The integration of CO2 capture and conversion into a single system has been suggested as an efficient and transformative approach for enabling the conversion of CO2 to high-value chemicals and fuels to reduce the reliance of hard-to-decarbonize industries on fossil fuels. One of the challenges of the electrochemical reduction of CO2 is the low solubility of CO2 in aqueous electrolyte. In this study, we synthesized a variety of multiscale-particle organic hybrid materials (MOHMs) composed of varying SiO2 core sizes across 5 orders of magnitude, containing two distinct polymer canopies (HPE and PEI) with varying CO2 binding strengths and investigated their effect on CO2RR over a nanoparticle Ag catalyst.
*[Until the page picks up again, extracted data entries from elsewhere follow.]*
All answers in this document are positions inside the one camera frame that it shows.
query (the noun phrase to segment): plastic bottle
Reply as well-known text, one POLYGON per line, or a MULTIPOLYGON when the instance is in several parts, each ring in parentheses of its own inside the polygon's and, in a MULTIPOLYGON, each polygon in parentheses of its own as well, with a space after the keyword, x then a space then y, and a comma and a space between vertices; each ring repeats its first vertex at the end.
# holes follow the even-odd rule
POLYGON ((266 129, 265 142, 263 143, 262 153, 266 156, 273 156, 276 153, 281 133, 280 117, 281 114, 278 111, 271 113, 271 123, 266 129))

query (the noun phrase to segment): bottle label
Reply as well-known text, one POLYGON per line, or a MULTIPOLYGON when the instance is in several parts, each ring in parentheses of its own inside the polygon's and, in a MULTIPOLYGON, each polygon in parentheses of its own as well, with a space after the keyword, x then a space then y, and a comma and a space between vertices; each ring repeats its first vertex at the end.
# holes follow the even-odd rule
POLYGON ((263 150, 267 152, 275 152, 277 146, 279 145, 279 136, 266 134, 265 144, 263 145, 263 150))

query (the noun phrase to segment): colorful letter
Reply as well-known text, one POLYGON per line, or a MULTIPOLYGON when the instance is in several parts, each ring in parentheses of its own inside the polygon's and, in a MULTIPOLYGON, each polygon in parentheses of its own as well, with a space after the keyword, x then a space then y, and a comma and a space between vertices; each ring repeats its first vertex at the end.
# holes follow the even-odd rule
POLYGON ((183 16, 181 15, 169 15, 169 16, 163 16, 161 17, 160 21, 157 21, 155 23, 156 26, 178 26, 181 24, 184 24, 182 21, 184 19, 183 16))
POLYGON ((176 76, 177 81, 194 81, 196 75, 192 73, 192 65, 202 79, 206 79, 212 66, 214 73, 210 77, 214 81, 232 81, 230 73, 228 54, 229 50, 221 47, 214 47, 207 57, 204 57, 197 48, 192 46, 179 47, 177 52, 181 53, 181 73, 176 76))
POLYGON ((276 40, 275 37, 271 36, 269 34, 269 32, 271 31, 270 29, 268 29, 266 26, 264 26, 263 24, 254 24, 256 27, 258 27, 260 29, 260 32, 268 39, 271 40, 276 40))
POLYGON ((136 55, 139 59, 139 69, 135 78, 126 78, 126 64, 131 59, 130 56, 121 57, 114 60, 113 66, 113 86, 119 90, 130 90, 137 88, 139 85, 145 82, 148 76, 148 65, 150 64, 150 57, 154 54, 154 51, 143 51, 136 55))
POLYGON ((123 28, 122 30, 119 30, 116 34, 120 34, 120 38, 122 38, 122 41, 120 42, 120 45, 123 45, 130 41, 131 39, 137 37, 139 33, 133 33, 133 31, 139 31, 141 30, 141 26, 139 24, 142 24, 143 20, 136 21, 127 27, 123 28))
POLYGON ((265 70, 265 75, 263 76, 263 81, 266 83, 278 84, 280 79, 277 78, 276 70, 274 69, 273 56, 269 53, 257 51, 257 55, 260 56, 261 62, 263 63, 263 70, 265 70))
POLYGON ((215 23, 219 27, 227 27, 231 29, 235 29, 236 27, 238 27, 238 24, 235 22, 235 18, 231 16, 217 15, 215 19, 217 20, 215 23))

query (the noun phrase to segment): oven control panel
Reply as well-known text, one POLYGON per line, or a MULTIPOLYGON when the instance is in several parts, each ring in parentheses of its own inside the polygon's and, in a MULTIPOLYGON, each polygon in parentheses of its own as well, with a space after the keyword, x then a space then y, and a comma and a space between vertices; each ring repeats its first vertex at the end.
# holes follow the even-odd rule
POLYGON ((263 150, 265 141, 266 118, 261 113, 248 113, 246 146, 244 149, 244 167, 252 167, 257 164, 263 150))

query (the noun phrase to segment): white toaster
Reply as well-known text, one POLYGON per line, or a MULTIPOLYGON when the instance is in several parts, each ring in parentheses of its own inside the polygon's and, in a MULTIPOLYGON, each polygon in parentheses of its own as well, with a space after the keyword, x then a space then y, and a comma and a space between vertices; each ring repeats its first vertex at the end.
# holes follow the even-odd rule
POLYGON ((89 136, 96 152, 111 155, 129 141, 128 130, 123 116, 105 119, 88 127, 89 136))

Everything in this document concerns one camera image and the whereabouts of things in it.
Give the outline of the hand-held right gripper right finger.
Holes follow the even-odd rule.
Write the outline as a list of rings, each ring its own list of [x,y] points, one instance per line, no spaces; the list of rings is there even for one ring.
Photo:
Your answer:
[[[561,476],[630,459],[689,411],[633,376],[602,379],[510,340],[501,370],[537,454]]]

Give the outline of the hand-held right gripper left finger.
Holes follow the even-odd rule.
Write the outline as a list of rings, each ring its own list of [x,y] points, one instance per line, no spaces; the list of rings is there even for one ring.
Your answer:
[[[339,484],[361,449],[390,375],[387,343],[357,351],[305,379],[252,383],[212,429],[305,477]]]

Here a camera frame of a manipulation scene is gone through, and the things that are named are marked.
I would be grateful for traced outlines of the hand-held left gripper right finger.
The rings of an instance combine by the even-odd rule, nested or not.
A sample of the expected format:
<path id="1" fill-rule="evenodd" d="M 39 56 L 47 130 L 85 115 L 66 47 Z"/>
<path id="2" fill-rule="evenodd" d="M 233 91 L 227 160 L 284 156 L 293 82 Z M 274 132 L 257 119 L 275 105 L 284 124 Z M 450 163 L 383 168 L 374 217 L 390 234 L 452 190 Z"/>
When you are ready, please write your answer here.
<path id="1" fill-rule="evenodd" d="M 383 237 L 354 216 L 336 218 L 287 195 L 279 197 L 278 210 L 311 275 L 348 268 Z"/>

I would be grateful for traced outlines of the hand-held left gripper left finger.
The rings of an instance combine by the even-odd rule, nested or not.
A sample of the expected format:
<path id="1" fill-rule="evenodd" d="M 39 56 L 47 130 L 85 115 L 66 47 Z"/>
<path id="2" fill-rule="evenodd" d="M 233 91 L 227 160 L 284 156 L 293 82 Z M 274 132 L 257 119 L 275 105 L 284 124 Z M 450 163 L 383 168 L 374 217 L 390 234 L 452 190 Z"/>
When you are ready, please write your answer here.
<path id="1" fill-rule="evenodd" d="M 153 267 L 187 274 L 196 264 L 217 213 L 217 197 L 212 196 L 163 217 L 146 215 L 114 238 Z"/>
MOHM-I-HPE containing electrolytes were observed to exhibit a reverse volcano relationship between CO FE and core size, with 7 nm MOHM-I-HPE achieving similar CO FE as 0.1 molal KHCO3 though at reduced current densities, while 10 µm MOHM-I-HPE exceeding the performance of the conventional electrolyte (76% vs. 65% FE for CO), while simultaneously exhibiting increased CO current density and decreased H2 current density relative to the conventional electrolyte. Structural investigations of the electrodes after CO2RR indicate that the small-core sizes form a persistent adlayer that facilitates CO2 transport to the surface, while large-core sizes transiently deliver CO2 to the electrode. In contrast, MOHM-I-PEI additives drastically reduced CO2RR as the strong chemisorption prevents effective conversion of the bound CO2. These findings provide valuable insight into the effective design of particle-based electrolyte additives and how CO2 can be captured and delivered to the surface of catalysts, while tuning the local reaction environment.